[Dataset entries]
━━━━━━

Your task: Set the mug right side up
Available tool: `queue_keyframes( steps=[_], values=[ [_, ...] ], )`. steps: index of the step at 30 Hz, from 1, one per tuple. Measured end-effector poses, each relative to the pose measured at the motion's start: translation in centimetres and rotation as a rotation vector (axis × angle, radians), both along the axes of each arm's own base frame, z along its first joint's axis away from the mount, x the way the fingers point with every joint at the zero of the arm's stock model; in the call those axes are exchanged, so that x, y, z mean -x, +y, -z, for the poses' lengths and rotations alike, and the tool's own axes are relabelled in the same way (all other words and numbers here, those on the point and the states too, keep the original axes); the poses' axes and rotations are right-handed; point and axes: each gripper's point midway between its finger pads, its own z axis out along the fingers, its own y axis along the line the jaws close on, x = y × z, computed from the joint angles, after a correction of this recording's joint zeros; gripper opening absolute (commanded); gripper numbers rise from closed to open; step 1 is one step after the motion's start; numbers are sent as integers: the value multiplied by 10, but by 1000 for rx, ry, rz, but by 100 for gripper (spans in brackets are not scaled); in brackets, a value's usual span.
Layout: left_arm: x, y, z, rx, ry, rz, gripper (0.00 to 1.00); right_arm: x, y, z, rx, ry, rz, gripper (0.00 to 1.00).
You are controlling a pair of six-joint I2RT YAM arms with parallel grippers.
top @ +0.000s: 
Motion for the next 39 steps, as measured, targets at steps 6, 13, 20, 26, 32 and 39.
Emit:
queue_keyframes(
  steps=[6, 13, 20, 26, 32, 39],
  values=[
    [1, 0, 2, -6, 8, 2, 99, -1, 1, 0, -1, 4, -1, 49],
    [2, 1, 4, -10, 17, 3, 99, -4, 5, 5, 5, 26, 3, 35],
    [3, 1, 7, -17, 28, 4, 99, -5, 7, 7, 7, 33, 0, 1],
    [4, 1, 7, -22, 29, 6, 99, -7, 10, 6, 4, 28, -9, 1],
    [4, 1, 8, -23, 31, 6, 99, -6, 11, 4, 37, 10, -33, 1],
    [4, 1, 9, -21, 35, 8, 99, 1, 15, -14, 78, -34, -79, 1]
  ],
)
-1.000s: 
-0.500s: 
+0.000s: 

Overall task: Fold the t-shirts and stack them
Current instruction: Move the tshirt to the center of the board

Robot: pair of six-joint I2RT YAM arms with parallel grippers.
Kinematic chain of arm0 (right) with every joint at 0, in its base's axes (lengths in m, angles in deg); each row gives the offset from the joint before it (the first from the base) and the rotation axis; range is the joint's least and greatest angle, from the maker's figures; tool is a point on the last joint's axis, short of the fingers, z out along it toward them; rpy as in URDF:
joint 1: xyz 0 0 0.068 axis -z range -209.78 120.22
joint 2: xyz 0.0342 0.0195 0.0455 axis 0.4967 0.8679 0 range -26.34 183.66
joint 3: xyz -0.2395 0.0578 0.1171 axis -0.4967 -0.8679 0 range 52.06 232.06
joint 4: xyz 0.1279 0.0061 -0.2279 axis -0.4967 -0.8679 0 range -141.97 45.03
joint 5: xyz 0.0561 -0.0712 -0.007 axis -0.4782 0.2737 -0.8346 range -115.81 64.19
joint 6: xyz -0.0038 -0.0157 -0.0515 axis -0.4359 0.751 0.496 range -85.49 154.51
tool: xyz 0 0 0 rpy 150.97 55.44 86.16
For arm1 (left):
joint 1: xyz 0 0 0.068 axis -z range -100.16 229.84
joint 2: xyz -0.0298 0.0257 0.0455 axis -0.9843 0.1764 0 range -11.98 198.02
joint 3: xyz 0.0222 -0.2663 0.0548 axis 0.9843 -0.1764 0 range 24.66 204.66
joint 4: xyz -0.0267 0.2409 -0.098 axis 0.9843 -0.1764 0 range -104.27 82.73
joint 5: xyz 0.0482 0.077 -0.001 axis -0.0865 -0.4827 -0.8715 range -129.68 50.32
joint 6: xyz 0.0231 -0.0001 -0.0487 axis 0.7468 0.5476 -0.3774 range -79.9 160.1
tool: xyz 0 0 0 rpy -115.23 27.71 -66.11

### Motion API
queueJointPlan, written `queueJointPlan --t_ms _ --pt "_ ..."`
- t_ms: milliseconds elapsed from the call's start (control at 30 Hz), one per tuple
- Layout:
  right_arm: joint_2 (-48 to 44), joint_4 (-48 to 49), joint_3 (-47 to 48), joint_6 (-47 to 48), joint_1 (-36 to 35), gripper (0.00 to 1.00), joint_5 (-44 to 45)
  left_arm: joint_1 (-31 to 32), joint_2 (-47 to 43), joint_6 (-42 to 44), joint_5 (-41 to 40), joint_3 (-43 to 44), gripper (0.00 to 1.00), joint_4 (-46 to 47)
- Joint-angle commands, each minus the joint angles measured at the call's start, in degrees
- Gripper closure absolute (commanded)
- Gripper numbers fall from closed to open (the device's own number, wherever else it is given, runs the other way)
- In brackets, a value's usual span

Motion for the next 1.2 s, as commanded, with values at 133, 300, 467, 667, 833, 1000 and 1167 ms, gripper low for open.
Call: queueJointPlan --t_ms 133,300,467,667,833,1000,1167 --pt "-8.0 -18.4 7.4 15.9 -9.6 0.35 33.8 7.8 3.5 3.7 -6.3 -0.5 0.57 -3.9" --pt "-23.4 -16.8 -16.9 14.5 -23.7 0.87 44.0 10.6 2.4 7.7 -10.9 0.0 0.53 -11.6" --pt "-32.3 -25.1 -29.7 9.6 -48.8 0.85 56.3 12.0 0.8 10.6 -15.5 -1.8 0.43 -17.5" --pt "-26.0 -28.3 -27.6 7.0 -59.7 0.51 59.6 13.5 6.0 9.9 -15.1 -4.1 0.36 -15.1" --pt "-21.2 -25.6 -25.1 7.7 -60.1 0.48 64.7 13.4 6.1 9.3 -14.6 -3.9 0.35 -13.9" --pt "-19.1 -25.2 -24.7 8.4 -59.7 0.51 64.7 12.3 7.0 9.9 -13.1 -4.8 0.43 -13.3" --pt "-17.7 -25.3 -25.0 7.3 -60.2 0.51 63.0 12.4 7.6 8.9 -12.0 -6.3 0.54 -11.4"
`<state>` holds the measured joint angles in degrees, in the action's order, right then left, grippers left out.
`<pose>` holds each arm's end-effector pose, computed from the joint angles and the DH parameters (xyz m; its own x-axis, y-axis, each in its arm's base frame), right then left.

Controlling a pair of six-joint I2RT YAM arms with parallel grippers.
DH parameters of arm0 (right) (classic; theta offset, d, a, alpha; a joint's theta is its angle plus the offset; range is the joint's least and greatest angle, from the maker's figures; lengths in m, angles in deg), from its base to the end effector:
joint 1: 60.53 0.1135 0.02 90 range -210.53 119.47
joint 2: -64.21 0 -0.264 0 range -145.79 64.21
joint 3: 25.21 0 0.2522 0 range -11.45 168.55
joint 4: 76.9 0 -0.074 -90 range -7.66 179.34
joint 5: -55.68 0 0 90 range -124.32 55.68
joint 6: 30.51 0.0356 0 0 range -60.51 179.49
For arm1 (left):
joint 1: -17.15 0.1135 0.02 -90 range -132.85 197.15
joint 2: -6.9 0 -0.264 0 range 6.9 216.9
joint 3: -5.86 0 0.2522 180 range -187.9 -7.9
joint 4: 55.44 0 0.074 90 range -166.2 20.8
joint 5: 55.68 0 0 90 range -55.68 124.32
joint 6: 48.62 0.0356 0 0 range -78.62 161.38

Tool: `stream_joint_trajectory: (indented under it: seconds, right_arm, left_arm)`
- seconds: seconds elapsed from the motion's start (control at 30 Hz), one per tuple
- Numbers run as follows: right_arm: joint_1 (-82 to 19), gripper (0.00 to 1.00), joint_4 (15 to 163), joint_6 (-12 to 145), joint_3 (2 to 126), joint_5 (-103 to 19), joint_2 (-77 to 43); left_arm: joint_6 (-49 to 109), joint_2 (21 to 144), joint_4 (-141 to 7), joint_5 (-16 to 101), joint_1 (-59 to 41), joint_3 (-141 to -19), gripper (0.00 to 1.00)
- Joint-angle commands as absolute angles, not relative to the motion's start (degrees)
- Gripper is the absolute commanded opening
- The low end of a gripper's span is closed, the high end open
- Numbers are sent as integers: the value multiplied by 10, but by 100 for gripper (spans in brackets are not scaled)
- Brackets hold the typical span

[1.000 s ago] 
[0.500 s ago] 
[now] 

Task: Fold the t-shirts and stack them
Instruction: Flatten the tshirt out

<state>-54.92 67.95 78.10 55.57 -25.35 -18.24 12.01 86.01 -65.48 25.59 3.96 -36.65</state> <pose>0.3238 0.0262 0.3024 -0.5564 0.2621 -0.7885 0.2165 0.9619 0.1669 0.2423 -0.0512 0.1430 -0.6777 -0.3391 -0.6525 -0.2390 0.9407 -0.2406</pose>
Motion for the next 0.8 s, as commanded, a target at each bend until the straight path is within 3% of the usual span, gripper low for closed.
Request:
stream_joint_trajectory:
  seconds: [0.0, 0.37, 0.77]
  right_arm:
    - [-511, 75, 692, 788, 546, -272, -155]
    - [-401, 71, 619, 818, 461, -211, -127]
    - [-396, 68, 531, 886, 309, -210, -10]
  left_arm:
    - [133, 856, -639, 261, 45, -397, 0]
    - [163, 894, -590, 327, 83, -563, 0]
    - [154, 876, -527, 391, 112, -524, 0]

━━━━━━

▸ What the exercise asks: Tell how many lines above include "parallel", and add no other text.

▸ Result of this exercise: 3